Когда воздух стал чуть гуще и запахи усилились, а в
бутылке воды осталось на два глотка, Гоша посмотрел на небо. Словно капризная женщина, оно из ослепительно-голубого перекрасилось в мягко-голубой. Еще час – и оно помутнеет. Вечер еще не был заметен, но явно предполагался.
– Сколько времени мы уже в дороге?
Это был последний привал. Гоша понимал, что ни у него, ни тем более у доктора нет сил продолжать этот поход. Отсутствует главное – информация о конечной точке поисков. Быть может, они прошли бы еще пятьдесят километров, быть может, еще пятьдесят они проползли бы, но для этого нужно было точно знать, что впереди их ждет вода, пища и безопасное место для сна.
Донован сделал попытку подняться, но не смог и виновато посмотрел на своего спутника.
– Девять часов, если верить моим часам.
– Вы верите?
– Простите? – переспросил Гоша, сбитый с мысли, которую так и не успел поймать.
– Вы верите в бога?
– В святого духа, отца, сына и царствие небесное? – уточнил Гоша. – Вы знаете, временами. Иногда мне кажется, что это они помогают мне проживать жизнь ненужную и бестолковую, а временами я бываю уверен, что их нет. Трудно верить, когда ожидания не вознаграждаются, а еще труднее убеждать себя в том, что это промысел божий.
– Я говорил Макарову, но сейчас… Сейчас я думаю, что можно сказать и вам. Две мысли не дают мне покоя.
– Буду рад, если вы поделитесь ими, тем более что нам все равно нужно отдохнуть.
Скрутив пробку, Гоша сделал один глоток и передал бутылку с последним доктору. Тот степенно, как и следовало ожидать от джентльмена, выпил. А потом бросил звенящую пустотой бутылку в траву. И снял очки, чтобы протереть их от пота. Донован так сильно потел, что даже его пронзительные глаза, казалось, источали росинки влаги. От этого очки становились мокрыми изнутри и утрачивали свою функцию.
– Вы заказывали что-нибудь в каюту вечером перед тем утром, когда представители компании «Реалити» любезно предложили нам прокатиться на остров и полюбоваться его красотами?
– Да, – Гоша устало рассмеялся, – в тот вечер я почувствовал себя дома, в Москве…

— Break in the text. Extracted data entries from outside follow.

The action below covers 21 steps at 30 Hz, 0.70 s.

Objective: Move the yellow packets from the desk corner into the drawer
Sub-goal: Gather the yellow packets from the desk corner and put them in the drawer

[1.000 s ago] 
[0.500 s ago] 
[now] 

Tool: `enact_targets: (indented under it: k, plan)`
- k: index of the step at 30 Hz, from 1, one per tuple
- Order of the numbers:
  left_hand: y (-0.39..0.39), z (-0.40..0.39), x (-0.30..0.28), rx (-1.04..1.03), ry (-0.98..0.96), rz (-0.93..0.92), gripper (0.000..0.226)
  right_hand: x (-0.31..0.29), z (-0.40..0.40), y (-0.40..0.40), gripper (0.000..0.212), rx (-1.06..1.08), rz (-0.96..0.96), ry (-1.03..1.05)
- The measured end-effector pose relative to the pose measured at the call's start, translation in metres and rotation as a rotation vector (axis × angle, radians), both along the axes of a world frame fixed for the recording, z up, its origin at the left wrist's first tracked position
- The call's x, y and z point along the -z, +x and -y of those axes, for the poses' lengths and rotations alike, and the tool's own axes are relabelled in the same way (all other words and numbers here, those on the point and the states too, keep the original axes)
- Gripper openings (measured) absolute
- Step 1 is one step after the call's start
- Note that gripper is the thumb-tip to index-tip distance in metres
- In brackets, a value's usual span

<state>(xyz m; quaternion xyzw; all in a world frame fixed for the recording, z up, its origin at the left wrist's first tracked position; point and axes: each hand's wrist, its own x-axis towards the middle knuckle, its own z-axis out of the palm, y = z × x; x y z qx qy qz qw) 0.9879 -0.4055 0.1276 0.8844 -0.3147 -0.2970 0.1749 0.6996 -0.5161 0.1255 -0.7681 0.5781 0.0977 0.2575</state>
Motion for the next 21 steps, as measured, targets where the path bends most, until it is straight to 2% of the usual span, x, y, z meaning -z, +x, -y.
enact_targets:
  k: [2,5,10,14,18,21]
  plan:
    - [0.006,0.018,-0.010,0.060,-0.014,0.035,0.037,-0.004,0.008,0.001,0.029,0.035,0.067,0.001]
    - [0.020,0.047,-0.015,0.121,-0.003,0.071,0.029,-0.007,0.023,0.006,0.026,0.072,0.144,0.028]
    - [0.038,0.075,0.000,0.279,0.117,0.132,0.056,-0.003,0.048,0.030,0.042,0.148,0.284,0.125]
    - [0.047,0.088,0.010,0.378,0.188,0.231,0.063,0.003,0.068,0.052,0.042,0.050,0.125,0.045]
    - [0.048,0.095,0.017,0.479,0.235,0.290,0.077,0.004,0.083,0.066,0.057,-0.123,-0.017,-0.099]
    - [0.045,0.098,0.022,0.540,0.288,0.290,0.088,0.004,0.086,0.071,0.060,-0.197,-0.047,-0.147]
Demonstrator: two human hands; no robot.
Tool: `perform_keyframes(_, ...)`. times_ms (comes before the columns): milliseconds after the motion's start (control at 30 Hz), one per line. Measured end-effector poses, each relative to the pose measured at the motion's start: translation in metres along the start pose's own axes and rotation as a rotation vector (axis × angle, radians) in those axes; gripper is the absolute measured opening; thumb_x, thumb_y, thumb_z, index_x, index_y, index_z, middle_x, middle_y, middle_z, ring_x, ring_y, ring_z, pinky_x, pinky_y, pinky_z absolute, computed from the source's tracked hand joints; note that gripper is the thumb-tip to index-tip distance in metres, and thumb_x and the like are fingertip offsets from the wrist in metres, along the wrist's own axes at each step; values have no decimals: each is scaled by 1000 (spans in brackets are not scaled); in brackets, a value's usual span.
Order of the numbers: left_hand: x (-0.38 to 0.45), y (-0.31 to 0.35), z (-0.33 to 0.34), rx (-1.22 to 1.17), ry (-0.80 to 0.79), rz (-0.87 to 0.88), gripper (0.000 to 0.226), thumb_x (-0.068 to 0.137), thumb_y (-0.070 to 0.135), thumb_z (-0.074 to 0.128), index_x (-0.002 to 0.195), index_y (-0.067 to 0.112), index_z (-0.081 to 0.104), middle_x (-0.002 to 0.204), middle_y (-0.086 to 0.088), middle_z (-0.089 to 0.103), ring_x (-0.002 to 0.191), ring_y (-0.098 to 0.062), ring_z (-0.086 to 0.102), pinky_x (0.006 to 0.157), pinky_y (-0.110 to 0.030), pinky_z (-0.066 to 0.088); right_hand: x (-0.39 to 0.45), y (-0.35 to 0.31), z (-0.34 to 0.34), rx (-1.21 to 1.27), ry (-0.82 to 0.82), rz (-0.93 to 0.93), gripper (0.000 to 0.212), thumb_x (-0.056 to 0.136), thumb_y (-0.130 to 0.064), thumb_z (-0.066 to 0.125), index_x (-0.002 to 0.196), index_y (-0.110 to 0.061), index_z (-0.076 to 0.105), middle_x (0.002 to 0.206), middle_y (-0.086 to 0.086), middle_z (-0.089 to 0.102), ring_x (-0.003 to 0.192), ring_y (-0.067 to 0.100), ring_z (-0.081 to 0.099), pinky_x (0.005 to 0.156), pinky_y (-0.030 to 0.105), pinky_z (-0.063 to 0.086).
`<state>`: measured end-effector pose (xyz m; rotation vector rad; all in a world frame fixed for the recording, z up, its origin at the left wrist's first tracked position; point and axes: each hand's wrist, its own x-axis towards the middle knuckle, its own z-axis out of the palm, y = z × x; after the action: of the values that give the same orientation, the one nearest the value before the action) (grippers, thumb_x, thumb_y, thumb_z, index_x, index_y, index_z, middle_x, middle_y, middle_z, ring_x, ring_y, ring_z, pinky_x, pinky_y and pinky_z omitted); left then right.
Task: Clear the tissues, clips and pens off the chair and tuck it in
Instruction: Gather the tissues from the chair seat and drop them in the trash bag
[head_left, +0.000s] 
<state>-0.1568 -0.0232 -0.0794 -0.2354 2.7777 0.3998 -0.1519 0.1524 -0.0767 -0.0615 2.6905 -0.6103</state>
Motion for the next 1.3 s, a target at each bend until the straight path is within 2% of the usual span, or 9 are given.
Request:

Донован непонимающе поправил очки.
– Часов в одиннадцать вечера я попросил официанта, несшего по коридору мимо меня поднос с чашкой кофе, принести мне стакан апельсинового сока.
– И что было потом?
– Ничего не было. Мне не принесли сок.
Донован потрогал мочку своего левого уха.
– Так, все правильно…
– Что правильно?
– А я попросил принести мне, – словно не замечая вопроса, задумчиво сказал доктор, – стакан свекольного сока.
– Свекольного?…
– Совершенно верно. В смеси с морковным. Я, знае-те, беспокоюсь за свой желудок… Так вот, мне тоже ничего не принесли. А Макаров просил чай. И ему его не принесли. Но зато принесли кофе Адриано.
– И что с того? Коллега, мы оба ученые люди. Попытайтесь сосредоточить меня на логике.
Донован, как бы признавая свою ошибку, понимающе моргнул.
– Вы знаете Макарова. Этот человек добьется своего во что бы то ни стало. И вот когда ему не принесли кофе и чай, но он услышал, что в коридоре что-то принесли другому, тому, кто заказывал позже, чем он, Макаров вышел из каюты и забрал чашку кофе, предназначенную Адриано, себе. Вам в конце концов не принесли апельсиновый сок, мне свекольный, Макарову чай… А итальянцу принесли вторую чашку. И в результате вы видели, что случилось. Высокий порог анафилактического шока с летальным исходом, – помолчав, он сломил травинку и стал грызть ее, раздумывая. Увидев Гошин вопросительный взгляд, поспешил объяснить: – После того как Макаров выпил кофе, одновременно с Адриано у него под действием мощной дозы бензодиазепинов случился криз. Он описывал мне свое состояние позже, я его квалифицирую как кома… В принципе, такой дозой можно было убить и меня, и вас. Но все дело в том, что кому-то было известно, что у Адриано аллергия на гипнотики. Вот в чем дело. Таким образом я полагаю, что в тот вечер на «Кассандре» был выполнен только один заказ – кофе с бензодиазепинами. Из-за Макарова одну порцию пришлось повторить. Но поскольку у отравителей оставалось, видимо, совсем немного сырья, Адриано скончался не сразу, а только утром почувствовал себя плохо. Та доза, что была заложена в первой чашке, умертвила бы его почти мгновенно. Макаров – мужчина с отменным здоровьем, и я предполагаю, что именно поэтому они оба одновременно почувствовали себя очень плохо. Но это еще не все, коллега…
Гоша слушал, не перебивая.
– Когда Макаров вернулся из леса… Помните, он ходил за группой, отправившейся в джунгли? Так вот, в лесу ему стало плохо, и он впал в кому. Но спустя некоторое время пришел в себя и даже выбрался из леса. И я, показывая ему, где на руке Адриано находится татуировка…
– Какая татуировка? Вы меня совершенно запутали.
– Об этом позже, – пообещал Донован. – Так вот, когда я ткнул пальцем в локтевой сгиб Макарова, я обнаружил там след от иглы. Ему ставили капельницу, понимаете…
Гоша ошарашенно смотрел на доктора и не скрывал своего изумления.
– Его реанимировали в лесу. Только не спрашивайте меня кто.
Подозревать, что Донован перегрелся, оснований у Гоши не было. Донован выглядел энергичным, рассудительным человеком, несмотря на свою чудовищную усталость.
– Зачем кому-то понадобилось реанимировать Макарова? Чтобы спустя двое суток его в том же лесу?…
– Вы торопите события. Давайте попробуем увидеть факты, которые раньше казались естественными, а сейчас настораживают.
– Давайте, только я таких не вижу, – признался Гоша.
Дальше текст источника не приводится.